In 2014, the New York Times published this story about a group of anti-Vietnam war protesters who in March of 1971 broke into the then Media PA satellite office of the FBI’s Philadelphia office. Several comments about my very indirect connection with this
1. I had previously been a student at Haverford College, and would return in the Fall of 1971 to complete my undergraduate education. The organizer of the burglary was Bill Davidon, a known anti-war activist and a physics professor at the college.
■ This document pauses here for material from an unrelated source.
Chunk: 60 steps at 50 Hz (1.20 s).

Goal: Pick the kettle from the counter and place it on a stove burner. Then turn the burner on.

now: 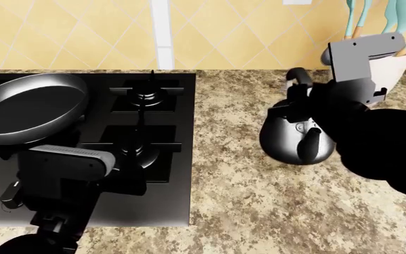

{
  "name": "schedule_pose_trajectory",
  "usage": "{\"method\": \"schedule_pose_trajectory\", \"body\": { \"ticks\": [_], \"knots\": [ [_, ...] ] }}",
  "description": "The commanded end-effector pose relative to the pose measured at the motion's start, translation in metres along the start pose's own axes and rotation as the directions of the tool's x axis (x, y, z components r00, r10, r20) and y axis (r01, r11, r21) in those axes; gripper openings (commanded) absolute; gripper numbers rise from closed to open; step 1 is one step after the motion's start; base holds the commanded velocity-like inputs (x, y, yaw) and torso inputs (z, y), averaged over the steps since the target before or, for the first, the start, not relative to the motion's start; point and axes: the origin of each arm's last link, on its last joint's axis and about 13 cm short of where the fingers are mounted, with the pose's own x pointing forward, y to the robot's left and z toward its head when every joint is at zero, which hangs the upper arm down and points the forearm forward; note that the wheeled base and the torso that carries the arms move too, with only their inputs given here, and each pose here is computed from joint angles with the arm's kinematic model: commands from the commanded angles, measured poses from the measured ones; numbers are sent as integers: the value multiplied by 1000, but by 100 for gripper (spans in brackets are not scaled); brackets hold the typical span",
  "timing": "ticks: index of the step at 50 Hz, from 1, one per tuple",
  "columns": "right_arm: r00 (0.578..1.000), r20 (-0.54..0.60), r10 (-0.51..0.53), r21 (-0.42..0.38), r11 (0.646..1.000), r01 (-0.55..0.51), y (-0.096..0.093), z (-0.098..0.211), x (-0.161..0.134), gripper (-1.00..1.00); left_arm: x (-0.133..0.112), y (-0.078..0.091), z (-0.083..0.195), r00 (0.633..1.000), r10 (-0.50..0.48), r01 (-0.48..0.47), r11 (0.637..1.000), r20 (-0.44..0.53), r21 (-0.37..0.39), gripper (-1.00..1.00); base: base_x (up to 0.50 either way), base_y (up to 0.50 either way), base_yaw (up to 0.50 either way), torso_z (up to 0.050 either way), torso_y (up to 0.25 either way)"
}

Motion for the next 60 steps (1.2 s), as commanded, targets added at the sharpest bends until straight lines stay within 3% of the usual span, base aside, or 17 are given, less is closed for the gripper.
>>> {"method": "schedule_pose_trajectory", "body": {
  "ticks": [1, 23, 60],
  "knots": [
    [994, 92, -66, 0, 998, 66, -7, 15, -7, -100, -2, 0, 4, 1000, 4, -4, 1000, 10, 3, 100, 0, 0, 0, 0, 11],
    [982, 180, -59, -28, 997, 65, -8, 25, -9, -100, -1, 4, 5, 1000, 21, -21, 1000, 17, 9, 100, 0, 8, 0, 1, 2],
    [982, 184, -33, -45, 998, 42, -6, 24, -8, -100, -1, 4, 6, 1000, 21, -21, 1000, 18, 15, 100, 0, 500, 0, 1, 2]
  ]
}}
2. Among the documents the activists got showed that the long-time athletic trainer at Haverford, the late Dick Morsch, who had served in the Navy, had been a confidential source for the FBI, as you can read in this 2009 article from the campus paper of Swarthmore, the other Quaker college near Philadelphia that was also a center of anti-war activity during Vietnam. Dick told me when I asked him what he had done. I think he trusted me because I had taken time off from the College to serve in the Marines. He said that when asked by the FBI if he could say something good about a student he would, and if he couldn’t he would tell the FBI he didn’t really know him. I suspect that the College accepted the explanation, since he was allowed to remain at the College until he retired.
3. The publication of2014 story in the Times led to this long article by the two Haverford grads who at the time of the break-in decided to publish the materials they received in the weekly newpaper then put out jointly by Haverford and Bryn Mawr Colleges.
4. Like the documents that Edward Snowden released, the documents released by the burglars to various publications informed the public and to some degree shaped the response to contemporaneous events.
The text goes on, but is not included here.